About 4,000 soldiers from the division’s 2nd Brigade Combat Team maneuvered 150 tanks, Bradley Fighting Vehicles and armored personnel carriers in a carefully choreographed plan. The combat team, one of three in the 20,000-troop strong division, would be on the forefront of the battle should President Bush’s threats of force against Iraq turn into actual war within the next several months.

That possibility wasn’t lost on Pfc. Adam Stever, whose face was flushed with exertion after he helped clear and secure a mock enemy bunker.

“You’ve always got to keep in mind that there’s always somebody out there trying to one-up you,” Stever said. “But they’re wasting their time. We know we have the best training and the best weapons. We’re going to annihilate anyone who wants to one-up us,” he said.

When the mock battle started at dawn Saturday, scouts using night-vision goggles already had patrolled the cold expanse of the battlefield for most of the night. With the morning light came a swift assault from above by Apache attack helicopters, followed by the Paladins launching their 155 mm shells ahead of the advancing ground troops.

For the first time, Blount and his staff of communications and intelligence experts kept pace with the troops in a new command and control vehicle that can travel up to 60 mph — as fast as a Bradley or tank.

Engineers cleared minefields and tore through barbed-wire obstacles to allow the tanks, Bradleys and APCs access to enemy territory. Medical units flanked the troops, conducting exercises treating men “wounded” on the battlefield.

Their training turned to a real-life emergency Saturday when a French television reporter was struck by a tank and evacuated by air to the Kuwait Armed Forces Hospital. The reporter later died of his injuries.

As night fell again on Saturday, the exercise was to be repeated in the dark, featureless landscape. The war games wrapped up Sunday.

“The 4,000 soldiers out there have incredible freedom to maneuver. This is the most tough, realistic training event that the military can conduct,” said Lt. Col. Charles Niles, the division’s staff general secretary.

The live-fire maneuvers followed the completion last week of the command-and-control exercise Internal Look, based in Qatar. The exercise was meant to test U.S. commanders’ ability to coordinate and direct a battle in the region.

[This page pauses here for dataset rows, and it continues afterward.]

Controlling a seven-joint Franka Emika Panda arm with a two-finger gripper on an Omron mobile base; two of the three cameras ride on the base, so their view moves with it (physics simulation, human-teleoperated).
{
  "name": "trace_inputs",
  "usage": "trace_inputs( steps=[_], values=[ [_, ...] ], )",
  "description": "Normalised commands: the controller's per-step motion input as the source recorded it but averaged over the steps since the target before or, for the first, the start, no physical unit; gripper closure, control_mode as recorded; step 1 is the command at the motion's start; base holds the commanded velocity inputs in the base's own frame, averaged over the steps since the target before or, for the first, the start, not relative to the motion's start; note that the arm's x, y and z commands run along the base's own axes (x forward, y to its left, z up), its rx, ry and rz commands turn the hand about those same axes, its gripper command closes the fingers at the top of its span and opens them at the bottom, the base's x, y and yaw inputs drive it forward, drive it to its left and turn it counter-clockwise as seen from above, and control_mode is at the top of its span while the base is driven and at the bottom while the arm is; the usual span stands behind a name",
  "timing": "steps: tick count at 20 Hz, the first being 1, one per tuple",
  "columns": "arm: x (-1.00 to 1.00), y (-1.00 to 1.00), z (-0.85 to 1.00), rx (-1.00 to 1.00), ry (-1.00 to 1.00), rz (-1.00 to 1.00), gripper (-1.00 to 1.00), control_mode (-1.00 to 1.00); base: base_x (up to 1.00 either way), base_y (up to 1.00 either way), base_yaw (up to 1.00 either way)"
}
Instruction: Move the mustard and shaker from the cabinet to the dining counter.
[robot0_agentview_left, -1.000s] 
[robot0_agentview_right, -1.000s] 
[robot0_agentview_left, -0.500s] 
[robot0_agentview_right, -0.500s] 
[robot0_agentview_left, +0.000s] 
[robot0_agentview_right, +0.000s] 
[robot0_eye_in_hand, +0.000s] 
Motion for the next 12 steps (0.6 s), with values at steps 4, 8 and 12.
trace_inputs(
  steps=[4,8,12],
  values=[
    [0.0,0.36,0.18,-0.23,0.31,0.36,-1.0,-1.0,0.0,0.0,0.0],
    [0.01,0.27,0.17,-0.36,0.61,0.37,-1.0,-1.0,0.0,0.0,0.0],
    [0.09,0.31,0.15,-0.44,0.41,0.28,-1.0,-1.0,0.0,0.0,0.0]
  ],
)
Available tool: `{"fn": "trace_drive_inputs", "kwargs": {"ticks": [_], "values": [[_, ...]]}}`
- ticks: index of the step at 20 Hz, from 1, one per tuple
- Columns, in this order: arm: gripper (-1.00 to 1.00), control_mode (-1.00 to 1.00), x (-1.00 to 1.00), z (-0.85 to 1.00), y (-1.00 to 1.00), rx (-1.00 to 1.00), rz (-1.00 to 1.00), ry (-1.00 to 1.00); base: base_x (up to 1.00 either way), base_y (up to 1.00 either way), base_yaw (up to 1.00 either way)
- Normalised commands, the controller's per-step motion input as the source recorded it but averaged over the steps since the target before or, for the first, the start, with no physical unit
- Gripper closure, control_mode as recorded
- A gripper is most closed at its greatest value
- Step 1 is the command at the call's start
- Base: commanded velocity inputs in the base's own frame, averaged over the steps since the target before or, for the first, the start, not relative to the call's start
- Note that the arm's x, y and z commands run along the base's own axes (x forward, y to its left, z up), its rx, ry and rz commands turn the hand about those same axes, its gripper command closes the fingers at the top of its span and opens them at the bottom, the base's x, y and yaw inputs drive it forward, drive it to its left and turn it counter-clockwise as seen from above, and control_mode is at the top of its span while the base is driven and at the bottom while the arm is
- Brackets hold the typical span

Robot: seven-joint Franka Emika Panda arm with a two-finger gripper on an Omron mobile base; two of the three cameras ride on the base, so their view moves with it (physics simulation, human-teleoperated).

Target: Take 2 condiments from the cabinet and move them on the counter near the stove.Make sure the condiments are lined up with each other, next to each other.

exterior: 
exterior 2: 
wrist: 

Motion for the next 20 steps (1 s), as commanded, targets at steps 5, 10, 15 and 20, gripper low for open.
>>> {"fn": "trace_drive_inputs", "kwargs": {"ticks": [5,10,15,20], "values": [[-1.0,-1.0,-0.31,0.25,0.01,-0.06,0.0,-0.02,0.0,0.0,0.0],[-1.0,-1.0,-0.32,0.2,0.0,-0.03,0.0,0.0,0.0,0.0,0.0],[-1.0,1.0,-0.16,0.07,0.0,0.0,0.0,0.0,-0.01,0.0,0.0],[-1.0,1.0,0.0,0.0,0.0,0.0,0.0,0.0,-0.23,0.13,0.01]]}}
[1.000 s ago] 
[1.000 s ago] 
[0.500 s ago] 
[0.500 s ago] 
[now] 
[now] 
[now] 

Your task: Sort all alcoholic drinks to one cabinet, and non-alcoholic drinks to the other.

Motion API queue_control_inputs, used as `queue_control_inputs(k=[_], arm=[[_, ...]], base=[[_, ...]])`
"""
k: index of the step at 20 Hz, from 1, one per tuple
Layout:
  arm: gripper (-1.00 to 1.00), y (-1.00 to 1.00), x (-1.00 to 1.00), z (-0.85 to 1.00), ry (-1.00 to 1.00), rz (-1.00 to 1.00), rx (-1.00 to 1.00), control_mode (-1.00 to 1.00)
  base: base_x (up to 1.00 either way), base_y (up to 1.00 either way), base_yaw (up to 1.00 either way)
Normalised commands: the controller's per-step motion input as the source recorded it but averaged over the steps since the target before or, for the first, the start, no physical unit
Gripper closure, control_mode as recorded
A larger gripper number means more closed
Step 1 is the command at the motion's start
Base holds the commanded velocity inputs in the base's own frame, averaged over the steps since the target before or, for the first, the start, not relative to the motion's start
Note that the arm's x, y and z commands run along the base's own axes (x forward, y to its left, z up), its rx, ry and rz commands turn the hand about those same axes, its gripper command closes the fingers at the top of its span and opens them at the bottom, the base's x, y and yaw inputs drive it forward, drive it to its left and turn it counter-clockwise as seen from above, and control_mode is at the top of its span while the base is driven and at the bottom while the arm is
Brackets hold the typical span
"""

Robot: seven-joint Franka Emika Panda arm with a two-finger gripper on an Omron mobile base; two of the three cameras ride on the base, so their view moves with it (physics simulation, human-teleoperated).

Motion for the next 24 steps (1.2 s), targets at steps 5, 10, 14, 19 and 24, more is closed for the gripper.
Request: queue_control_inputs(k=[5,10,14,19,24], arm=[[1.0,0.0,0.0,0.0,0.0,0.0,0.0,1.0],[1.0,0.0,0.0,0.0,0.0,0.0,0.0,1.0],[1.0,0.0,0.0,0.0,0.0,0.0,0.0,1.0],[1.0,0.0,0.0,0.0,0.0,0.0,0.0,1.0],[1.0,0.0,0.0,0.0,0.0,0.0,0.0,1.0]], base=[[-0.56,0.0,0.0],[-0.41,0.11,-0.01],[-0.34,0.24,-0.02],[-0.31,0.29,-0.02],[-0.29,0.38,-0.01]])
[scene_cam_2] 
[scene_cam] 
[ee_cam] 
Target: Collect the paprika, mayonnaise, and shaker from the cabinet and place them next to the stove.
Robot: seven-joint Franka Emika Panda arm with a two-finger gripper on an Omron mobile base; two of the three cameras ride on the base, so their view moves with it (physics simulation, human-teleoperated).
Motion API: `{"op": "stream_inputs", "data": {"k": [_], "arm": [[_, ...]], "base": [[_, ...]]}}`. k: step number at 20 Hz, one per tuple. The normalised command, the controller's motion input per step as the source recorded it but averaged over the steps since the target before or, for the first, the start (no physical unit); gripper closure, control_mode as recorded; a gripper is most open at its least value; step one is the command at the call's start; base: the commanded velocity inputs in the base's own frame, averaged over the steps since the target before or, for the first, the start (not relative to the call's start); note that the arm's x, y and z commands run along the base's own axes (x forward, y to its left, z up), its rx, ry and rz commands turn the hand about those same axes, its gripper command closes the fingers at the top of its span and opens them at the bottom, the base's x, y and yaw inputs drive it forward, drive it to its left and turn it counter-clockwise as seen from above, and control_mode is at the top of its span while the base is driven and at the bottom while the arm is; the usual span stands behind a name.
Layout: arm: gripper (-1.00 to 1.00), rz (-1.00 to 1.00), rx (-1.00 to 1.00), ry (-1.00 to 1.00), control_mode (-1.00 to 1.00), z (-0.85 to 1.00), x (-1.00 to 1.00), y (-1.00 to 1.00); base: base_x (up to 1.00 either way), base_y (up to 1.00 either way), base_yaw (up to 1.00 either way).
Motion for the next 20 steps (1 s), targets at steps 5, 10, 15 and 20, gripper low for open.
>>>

In the Kuwait live-fire exercise, the troops presented a force designed to outman the enemy three-to-one, Niles said. Now, 13,000 coalition troops are stationed in Kuwait as part of Operation Desert Spring. In the event of real war with Iraq, analysts have said, that number would likely quadruple.

When Iraq invaded Kuwait in 1991, some 200,000 U.S. troops were sent to the region for operations Desert Shield and Desert Storm. The Army and coalition troops have maintained a mission ever since.

The military already has pre-positioned tons of equipment and supplies in the country in case the need for more troops arises. The Army and Marines recently alerted up to 50,000 reserve troops in preparation for war.

Blount said his division was prepared to add to its forces here “on short notice,” massing additional men and machinery within 96 hours.

The increased war talk has sharpened soldiers as they fire thousands of artillery rounds in the desert exercises, Blount said.

“Soldiers know what’s happening in the news. They know there’s a real possibility that we’ll go to war,” Blount said.